Gradient Descent

Loss function minimization

Denote the loss function as $L( y, a )$ , where vector $y$ represents the correct answers, and vector $a4 represents predictions, and write the model training task via loss function as follows:

\text w = \argmin_w \text{ L}(y,a)

To calculate MSE, or the quadratic loss function, square the difference between correct answers and predictions.

\text{L}(y,a)=\sum_{i=1}^n (a_i - y_i)^2

If we want the function in the task to be less sensitive to outliers, then instead of MSE, we use the absolute loss function (MAE) which you are already familiar with. Just like in the case with MSE, we use it as a loss function, not an evaluation metric.

\text{L}(y,a)=\sum_{i=1}^n |a_i - y_i|

For classification problems, the accuracy metric is often used. But it is rarely suitable as a loss function. This is because the accuracy calculation function does not have a derivative that shows the change in the function at small changes in the argument.

Replace accuracy with the negative logarithmic likelihood, or the logistic loss function. The loss function adds up the logarithms of probabilities depending on the observation. If the correct answer is one, $\log_{10}a_i$ is added. If it is zero, $log_{10} (1 - a_i)$ is added. Logarithm is the power to which the base (in our case, 10) is raised to extract the argument.

\text{L}(y,a)=-\sum_{i=1}^n \begin{cases} \log_{10}a_i &\text{if } y_i=1\\ \log_{10} \,(1-a_i) &\text{if } y_i=0 \end{cases}

$a_i$ is probability of class 1 for observation with index $i$ . That is, the value of $a_i$ should be as high as possible for a positive class observation, and as low as possible for a negative class observation.

The likelihood function calculates the probability of the model giving correct answers for all observations if it takes the values of $a_i$ for the answer.

\text{Likelihood }(y,a)=\prod_{i=1}^n \begin{cases} &a_i &\text{if } y_i=1\\ &1-a_i &\text{if } y_i=0 \end{cases}

Taking the logarithm "stretches" the values over a wider range.

Unlike accuracy logarithmic loss function has a derivative.

Function gradient

The loss function minimum cannot always be found manually. The function gradient can help to find the direction.

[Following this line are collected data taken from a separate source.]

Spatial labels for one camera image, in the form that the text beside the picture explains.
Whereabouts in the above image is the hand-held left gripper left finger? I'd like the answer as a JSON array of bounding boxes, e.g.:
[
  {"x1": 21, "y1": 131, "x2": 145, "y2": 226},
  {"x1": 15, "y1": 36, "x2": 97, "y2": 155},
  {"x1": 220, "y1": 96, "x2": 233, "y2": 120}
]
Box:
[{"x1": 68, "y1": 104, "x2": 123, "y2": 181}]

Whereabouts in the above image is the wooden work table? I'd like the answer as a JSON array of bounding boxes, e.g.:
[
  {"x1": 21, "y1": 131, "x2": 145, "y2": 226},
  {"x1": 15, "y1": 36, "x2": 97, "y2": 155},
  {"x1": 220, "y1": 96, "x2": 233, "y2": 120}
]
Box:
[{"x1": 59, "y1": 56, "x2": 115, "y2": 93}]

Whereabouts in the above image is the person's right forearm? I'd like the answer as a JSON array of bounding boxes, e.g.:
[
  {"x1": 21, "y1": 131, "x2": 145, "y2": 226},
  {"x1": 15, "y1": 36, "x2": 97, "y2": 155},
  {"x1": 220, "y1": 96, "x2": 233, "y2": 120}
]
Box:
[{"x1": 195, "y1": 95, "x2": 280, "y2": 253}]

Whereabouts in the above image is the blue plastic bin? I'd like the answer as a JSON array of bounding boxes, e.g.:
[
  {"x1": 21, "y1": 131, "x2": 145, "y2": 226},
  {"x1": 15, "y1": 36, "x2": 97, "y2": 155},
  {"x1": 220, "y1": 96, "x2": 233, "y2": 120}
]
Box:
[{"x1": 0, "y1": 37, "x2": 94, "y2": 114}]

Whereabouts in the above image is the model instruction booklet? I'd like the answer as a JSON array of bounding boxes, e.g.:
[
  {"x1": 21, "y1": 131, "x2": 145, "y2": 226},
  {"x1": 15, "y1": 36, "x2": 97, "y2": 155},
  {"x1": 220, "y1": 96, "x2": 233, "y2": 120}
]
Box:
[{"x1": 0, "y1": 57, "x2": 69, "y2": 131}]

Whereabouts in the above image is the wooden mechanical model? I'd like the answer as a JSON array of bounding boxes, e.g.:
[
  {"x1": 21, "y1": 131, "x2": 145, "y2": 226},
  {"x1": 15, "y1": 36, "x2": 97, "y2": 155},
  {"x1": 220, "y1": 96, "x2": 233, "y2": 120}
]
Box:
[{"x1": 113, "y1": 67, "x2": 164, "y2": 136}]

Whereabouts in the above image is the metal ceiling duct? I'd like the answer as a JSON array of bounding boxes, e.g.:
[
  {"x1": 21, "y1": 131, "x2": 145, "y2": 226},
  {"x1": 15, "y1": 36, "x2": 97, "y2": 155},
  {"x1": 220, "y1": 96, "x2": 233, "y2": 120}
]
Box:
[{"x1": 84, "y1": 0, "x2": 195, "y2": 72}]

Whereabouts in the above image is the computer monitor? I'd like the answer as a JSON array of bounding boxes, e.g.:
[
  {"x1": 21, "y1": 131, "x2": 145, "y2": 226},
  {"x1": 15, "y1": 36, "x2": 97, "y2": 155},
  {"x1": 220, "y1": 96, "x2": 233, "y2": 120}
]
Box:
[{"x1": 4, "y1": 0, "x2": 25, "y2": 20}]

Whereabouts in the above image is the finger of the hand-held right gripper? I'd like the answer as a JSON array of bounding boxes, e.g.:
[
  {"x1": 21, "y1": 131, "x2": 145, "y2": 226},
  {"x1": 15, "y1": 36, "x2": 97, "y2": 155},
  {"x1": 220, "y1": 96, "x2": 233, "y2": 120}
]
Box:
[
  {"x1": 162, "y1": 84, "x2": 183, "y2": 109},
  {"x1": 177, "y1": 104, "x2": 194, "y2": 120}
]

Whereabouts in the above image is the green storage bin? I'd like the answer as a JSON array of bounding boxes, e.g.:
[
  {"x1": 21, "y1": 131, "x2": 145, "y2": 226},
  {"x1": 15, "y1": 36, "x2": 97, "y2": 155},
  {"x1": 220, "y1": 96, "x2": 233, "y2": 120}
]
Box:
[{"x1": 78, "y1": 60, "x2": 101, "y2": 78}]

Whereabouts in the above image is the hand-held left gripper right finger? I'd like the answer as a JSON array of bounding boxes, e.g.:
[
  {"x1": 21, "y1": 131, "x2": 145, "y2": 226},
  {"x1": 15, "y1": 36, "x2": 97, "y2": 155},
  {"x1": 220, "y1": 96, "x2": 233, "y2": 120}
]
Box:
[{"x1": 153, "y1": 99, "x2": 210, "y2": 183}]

The loss function depends on the parameters of the algorithm. This function is a vector-valued function, it takes a vector and returns a scalar.

The gradient of a vector-valued function is a vector consisting of derivatives of the answer for each argument. It is denoted as $\nabla$ . The gradient of the $f$ function from an $n$ -dimensional vector $x$ is calculated as follows:

\nabla f(x) = \Bigg(\frac{\partial f}{\partial x_1},\frac{\partial f}{\partial x_2},\dots,\frac{\partial f}{\partial x_n}\Bigg)

where $\frac{\partial f}{\partial x_i}$ is the partial derivative of the function $f$ for the argument $x_i$ . The function gradient for one argument is the derivative.

The gradient indicates the direction in which the function grows the fastest. We need the opposite vector, the one that shows the fastest decrease — the negative gradient. It can be found as follows:

-\nabla f(x)

Gradient descent

Gradient descent is an iterative algorithm for finding the loss function minimum. It moves in the direction of the negative gradient and gradually approximates the minimum.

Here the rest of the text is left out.